Olha só, "ser velho" é só uma questão de estado de espírito, e me parece que você tá velho sim, um gagá!
Mas sob seu ponto de vista, isso não me parece um problema, e na realidade, é só isso o que importa.
Eu tô jovem ainda, uma guria!
Passei por poucoas e boas, e a vida fez de tudo pra me transformar numa velha ranzinza, sendo que pra mim, Tatyana Valéria, isso é um problemão dos grandes!
Meus 30 anos não me dizem nada, e meu espírito é igual ao de um adolescente, e me sinto feliz sendo assim.
Se for pra continuar velho mantendo esse mesmo espírito que você tem hoje, eu te deixo ficar velho, desde que continue meu amigo.
Beijão.
Patrick Gleber disse…
Eu também Nildo sou um velho. E o sou com muito orgulho. Essa juventude "pra frente" que está aí não combina comigo. Não combina com o que eu penso.
Givanildo Santos disse…
Além de VELHO, gordo!!!

Tá ruim de aturar.

Brincadeira, cara.

O melhor da velhisse é a experiência adquirida e consequentemente a sabedoria.

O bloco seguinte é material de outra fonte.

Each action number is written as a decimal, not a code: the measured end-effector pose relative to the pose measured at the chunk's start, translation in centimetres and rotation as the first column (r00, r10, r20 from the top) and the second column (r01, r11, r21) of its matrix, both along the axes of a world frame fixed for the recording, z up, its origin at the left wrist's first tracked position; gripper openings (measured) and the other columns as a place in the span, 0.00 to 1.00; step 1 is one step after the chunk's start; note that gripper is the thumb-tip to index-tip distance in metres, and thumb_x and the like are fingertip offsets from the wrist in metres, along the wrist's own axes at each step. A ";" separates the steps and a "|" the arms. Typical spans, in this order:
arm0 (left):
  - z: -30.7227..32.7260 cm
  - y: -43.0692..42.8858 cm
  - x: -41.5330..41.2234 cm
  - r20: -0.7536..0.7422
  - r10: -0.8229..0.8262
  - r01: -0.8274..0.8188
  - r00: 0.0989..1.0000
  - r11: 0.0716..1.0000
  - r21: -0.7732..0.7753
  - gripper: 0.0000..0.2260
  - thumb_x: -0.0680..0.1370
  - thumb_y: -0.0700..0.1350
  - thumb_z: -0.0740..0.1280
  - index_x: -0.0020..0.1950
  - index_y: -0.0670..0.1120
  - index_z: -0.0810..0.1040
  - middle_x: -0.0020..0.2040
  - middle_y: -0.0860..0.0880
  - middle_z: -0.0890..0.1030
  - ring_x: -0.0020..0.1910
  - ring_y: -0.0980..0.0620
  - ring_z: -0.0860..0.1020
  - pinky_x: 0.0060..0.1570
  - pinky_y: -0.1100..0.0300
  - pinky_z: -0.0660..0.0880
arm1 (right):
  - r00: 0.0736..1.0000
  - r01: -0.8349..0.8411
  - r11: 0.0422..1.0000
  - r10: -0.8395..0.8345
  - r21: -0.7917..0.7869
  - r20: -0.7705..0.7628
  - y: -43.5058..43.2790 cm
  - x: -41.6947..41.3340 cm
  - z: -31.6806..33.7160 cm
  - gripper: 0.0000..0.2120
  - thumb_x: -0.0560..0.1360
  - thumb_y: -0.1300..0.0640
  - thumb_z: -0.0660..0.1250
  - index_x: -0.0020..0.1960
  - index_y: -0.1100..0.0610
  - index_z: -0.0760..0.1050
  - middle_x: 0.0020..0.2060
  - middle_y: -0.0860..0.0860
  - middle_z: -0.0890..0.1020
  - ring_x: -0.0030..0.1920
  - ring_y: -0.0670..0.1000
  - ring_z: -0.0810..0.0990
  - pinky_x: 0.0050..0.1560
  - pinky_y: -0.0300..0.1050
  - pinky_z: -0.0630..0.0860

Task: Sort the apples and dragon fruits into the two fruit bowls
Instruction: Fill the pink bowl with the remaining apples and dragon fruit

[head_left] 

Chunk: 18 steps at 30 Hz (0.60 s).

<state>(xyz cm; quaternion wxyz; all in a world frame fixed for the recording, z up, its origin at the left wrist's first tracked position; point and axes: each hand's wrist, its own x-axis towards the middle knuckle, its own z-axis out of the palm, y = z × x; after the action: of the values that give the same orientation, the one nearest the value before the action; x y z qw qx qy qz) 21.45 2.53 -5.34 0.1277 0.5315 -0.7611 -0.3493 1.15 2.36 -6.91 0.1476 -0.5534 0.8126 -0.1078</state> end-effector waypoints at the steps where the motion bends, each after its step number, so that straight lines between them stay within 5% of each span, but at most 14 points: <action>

Sejamos velhos, ou menos velhos, ou ainda menos jovens.

Valeu!!!
êita, esse valeu tá muito jovem.
wendell penedo disse…
Acho que compartilho todo esse sentimento, essa velhice do isolamento, de não respeitar todo um grupo que me causa uma repulsa grave e que, afinal de contas, nunca me respeitou, portanto nada mais é do que uma postura honestamente recíproca. Se as chagas que carregamos diante dessa vida fossem apenas os adjetivos amargos, ótimo seria! Porém esse medo da solidão talvez seja nosso maior monstro, não um medo de estar sozinho no meio da massa, mas um questionamento em relação a possíveis interlocutores pra essa nossa doença social. Há poucos, mas eles existem e é confortável achar outros idosos camuflados em embalagens novas.
gisela cañamero disse…
Olá Lenildo.
Dei, por simples acaso, com esta prosa. Um texto extraordinário. Parabéns. PARABÉNS!